Show each line of the data below in which "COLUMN" occurs.
───── DATA ─────
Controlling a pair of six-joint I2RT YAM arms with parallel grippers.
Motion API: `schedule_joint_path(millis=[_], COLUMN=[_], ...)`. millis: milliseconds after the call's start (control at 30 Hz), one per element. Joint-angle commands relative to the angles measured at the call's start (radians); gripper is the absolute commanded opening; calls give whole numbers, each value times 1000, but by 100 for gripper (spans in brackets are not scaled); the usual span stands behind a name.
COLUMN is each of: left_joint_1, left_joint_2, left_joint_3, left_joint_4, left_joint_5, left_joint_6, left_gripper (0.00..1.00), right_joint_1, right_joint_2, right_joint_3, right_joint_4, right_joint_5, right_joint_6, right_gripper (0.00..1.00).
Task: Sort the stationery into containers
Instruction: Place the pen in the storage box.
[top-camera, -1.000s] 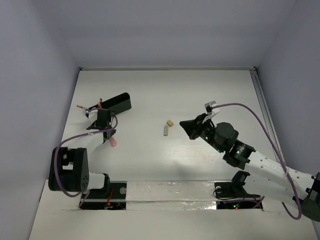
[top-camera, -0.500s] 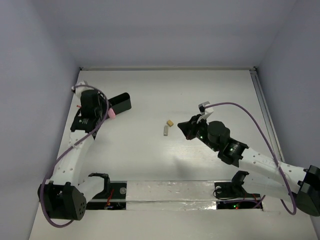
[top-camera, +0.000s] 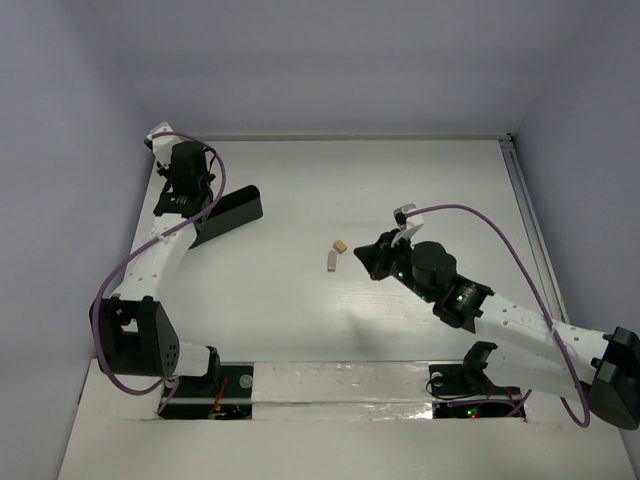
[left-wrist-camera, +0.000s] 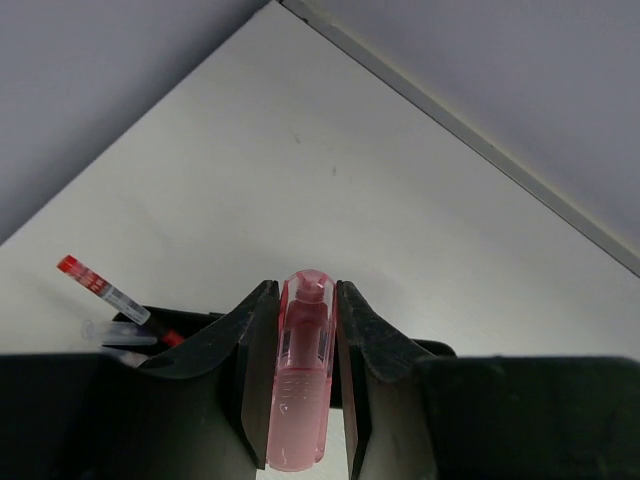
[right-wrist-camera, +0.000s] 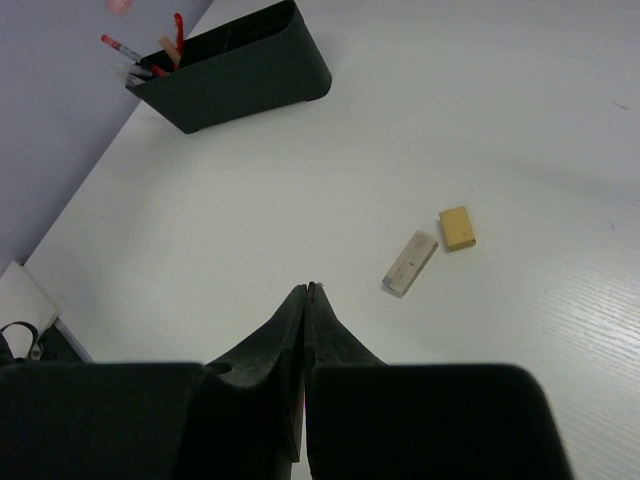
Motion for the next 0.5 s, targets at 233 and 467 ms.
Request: schedule_joint_path(millis=[233,467], left_joint_1=[-27,-58], left_joint_2=[59,136], left_joint_3=[-73,-96], left_joint_4=[295,371], left_joint_5=[-176,-200], left_joint_6=[153,156], left_gripper=[0,0], right_joint_1=[-2,-2], right_joint_2=[0,-1], right_joint_3=[11,4], right_joint_4=[33,36], right_joint_5=[-8,2], right_joint_6=[1,4], right_gripper=[4,3])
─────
• _TASK OUTPUT_:
Motion API: `schedule_joint_path(millis=[_], COLUMN=[_], ...)`. millis: milliseconds after the call's start (control at 30 Hz), one per element. Joint-angle commands relative to the angles measured at the call's start (radians); gripper is the absolute commanded opening; calls give whole numbers, each value times 1000, but by 100 for gripper (spans in brackets are not scaled); the usual span stands behind a name.
COLUMN is each of: left_joint_1, left_joint_2, left_joint_3, left_joint_4, left_joint_5, left_joint_6, left_gripper (0.00..1.00), right_joint_1, right_joint_2, right_joint_3, right_joint_4, right_joint_5, right_joint_6, right_gripper (0.00..1.00).

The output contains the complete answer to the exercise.